Translation result
Samsung Electronics cross-company union prioritizes members’ gains, expands rapidly
Led by the DS division…tensions emerge with DX division members
DX division staff: Five leaders set conditions for 130,000 employees
Expert: Clearly define what is and is not negotiable
Samsung Electronics management and its union, which had been negotiating over performance bonus criteria and institutionalizing bonus rules, reached a tentative agreement, averting a planned general strike.
Analysts say this union, driven largely by members of the MZ generation (born 1980–2000), adopted a strictly pragmatic, member-first approach that prioritized economic gains and compensation—unlike older labor movements that emphasized struggle, solidarity and broader social or ideological goals.
Observers also note that this pragmatic stance paradoxically revealed deep internal divisions and organizational limits.
On the night of the 20th, the Samsung Group cross-company union’s Samsung Electronics branch announced it would suspend the general strike originally scheduled to run from the 21st through June 7.
The union plans a ratification vote on the tentative agreement from 2 p.m. on the 22nd to 10 a.m. on the 27th.
Commentators say the union’s conduct during negotiations differed from that of other unions. The cross-company union chose not to affiliate with either of Korea’s two major federations—the KCTU (Korean Confederation of Trade Unions) or the FKTU (Federation of Korean Trade Unions)—signaling an explicit rejection of political confrontation in favor of prioritizing members’ material interests.
That independent stance, combined with growing dissatisfaction over the performance bonus system, drove rapid membership growth: as of 5 p.m. on the 19th, the union exceeded 70,000 members, reaching 70,965—an increase of more than sevenfold from roughly 9,500 members in early September last year.
During bargaining the union demanded that management allocate 15% of operating profit to performance bonuses and abolish the bonus cap.
According to financial information firm FnGuide, analysts’ consensus for Samsung Electronics’ annual operating profit this year is 343.4855 trillion KRW (approximately 257.61 billion USD). If management were to set aside 15% of that—as the union proposed—that would equal roughly 51 trillion KRW (approximately 38.25 billion USD).
But the talks also illustrated how quickly union momentum can disintegrate when stakeholders’ interests diverge, exposing a structural vulnerability in a strictly pragmatic approach.
In practice, the DS (Device Solutions, semiconductor) division—accounting for about 80% of the union—led the strike push, bringing conflicts with members of the DX (Device eXperience) division into the open.
The DS-led union told management it expected 70% of any performance bonus pool to be distributed to DS as a whole, with the remaining 30% allocated variably by business unit based on performance.
DX members complained that the proposed wage and bonus framework favored DS. At one point union membership rose to about 76,000, but a wave of withdrawals by DX members reduced the total back to roughly 70,000.
The Samsung Employees’ Rights Restoration Legal Response Coalition, formed primarily by DX employees, attended a hearing at Suwon District Court on the morning before management and the union reached their tentative agreement. The coalition had sought an injunction to halt the union’s bargaining.
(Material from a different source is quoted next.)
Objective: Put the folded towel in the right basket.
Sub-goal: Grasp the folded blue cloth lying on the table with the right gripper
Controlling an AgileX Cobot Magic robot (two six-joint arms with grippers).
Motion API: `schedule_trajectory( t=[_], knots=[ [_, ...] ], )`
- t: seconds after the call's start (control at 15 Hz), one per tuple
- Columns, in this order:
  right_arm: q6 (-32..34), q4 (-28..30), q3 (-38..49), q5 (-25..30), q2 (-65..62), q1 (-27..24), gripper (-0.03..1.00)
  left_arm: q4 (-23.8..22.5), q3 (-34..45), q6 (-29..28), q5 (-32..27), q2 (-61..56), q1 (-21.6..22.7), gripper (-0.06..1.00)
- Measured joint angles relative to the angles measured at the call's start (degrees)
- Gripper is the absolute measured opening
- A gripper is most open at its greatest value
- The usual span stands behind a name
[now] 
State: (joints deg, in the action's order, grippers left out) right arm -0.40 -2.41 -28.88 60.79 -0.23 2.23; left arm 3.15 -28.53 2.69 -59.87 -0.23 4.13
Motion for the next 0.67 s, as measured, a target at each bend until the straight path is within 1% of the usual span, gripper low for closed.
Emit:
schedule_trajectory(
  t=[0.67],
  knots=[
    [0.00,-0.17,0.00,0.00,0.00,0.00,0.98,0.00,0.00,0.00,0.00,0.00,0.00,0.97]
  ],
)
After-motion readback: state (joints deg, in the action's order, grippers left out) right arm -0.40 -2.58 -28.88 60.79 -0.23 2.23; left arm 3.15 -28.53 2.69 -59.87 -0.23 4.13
They argued the cross-company union violated labor law and its own bylaws by advancing bargaining demands without approval from a general assembly or delegates’ council. They charged that, without consent from the full membership, just five leaders were deciding terms that affect 130,000 employees.
Kim Ki-seung, an economics professor at Pusan National University, warned that as social conflict grows more fragmented, competing interests will make cohesion harder to achieve and ultimately harm workers. He said it is essential to clearly delineate what is and is not subject to negotiation to prevent future conflicts from becoming even more complex.